--- PROMPT ---
Reproduce the listing below character for character; drop every image.

--- DATA EXTRACT ---
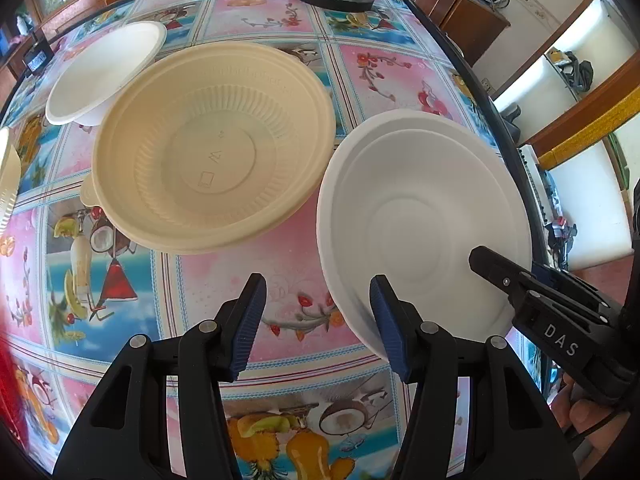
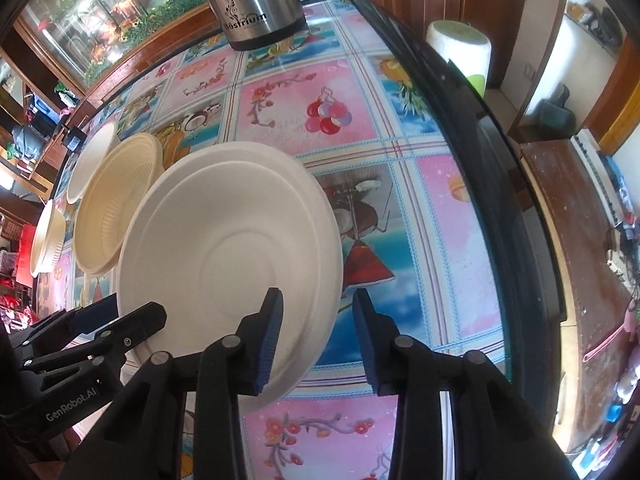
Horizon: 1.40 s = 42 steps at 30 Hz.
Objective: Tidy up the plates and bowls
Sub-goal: 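Grasp the white paper plate rim with the right gripper and lift it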
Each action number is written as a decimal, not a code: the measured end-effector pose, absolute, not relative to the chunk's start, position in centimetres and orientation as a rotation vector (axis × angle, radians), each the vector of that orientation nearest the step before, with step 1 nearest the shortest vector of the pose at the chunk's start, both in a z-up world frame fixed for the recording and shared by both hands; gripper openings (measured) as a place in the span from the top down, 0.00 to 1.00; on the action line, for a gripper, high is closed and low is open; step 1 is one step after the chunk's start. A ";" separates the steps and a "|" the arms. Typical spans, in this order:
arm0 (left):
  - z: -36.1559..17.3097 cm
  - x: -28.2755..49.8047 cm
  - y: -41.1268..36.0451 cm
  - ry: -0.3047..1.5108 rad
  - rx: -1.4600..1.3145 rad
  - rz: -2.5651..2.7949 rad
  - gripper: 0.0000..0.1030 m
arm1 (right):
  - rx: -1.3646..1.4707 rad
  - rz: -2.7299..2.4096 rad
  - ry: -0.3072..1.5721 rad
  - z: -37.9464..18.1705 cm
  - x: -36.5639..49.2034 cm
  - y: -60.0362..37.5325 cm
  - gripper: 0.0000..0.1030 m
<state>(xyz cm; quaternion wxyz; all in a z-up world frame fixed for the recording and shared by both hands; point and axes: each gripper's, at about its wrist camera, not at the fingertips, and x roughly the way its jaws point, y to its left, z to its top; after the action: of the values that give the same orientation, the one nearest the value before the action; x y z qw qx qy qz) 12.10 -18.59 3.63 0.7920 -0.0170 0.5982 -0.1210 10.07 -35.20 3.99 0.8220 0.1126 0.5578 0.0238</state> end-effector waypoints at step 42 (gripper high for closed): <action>4.0 2.4 -4.8 1.288 -0.075 -0.151 0.67 | 0.053 0.319 1.219 4.2 4.2 -20.1 0.86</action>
<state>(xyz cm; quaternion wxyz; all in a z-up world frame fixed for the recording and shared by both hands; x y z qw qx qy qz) 2.40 -4.82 3.98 0.7964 -0.0351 0.5996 -0.0704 4.22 -20.13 4.15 0.8077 0.0248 0.5699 0.1492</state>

--- EXERCISE ANSWER ---
Horizon: 1.40 s = 42 steps at 30 Hz.
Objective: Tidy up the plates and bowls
Sub-goal: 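Grasp the white paper plate rim with the right gripper and lift it
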Each action number is written as a decimal, not a code: the measured end-effector pose, absolute, not relative to the chunk's start, position in centimetres and orientation as a rotation vector (axis × angle, radians), each the vector of that orientation nearest the step before, with step 1 nearest the shortest vector of the pose at the chunk's start, both in a z-up world frame fixed for the recording and shared by both hands; gripper openings (measured) as a place in the span from the top down, 0.00 to 1.00; on the action line, for a gripper, high is closed and low is open; step 1 is one step after the chunk's start. A ";" separates the steps and a "|" the arms. Typical spans, in this order:
arm0 (left):
  - z: -36.1559..17.3097 cm
  - x: -28.2755..49.8047 cm
  - y: -41.1268..36.0451 cm
  - ry: -0.3047..1.5108 rad
  - rx: -1.4600..1.3145 rad
  - rz: -2.5651..2.7949 rad
  - gripper: 0.0000..0.1030 m
arm1 (right):
  - rx: -1.3646..1.4707 rad
  - rz: -2.7299..2.4096 rad
  - ry: -0.3072..1.5721 rad
  - z: -37.9464..18.1705 cm
  - x: -36.5639..49.2034 cm
  - y: -60.0362..37.5325 cm
  - gripper: 0.0000..0.1030 m
<state>(xyz cm; quaternion wxyz; all in a z-up world frame fixed for the recording and shared by both hands; point and axes: each gripper's, at about its wrist camera, not at the fingertips, and x roughly the way its jaws point, y to its left, z to its top; after the action: of the values that give the same orientation, the one nearest the value before the action; x y z qw qx qy qz) 12.10 -18.59 3.63 0.7920 -0.0170 0.5982 -0.1210 10.07 -35.20 3.99 0.8220 0.1126 0.5578 0.0238</state> end-effector waypoints at step 42 (gripper high for closed): <action>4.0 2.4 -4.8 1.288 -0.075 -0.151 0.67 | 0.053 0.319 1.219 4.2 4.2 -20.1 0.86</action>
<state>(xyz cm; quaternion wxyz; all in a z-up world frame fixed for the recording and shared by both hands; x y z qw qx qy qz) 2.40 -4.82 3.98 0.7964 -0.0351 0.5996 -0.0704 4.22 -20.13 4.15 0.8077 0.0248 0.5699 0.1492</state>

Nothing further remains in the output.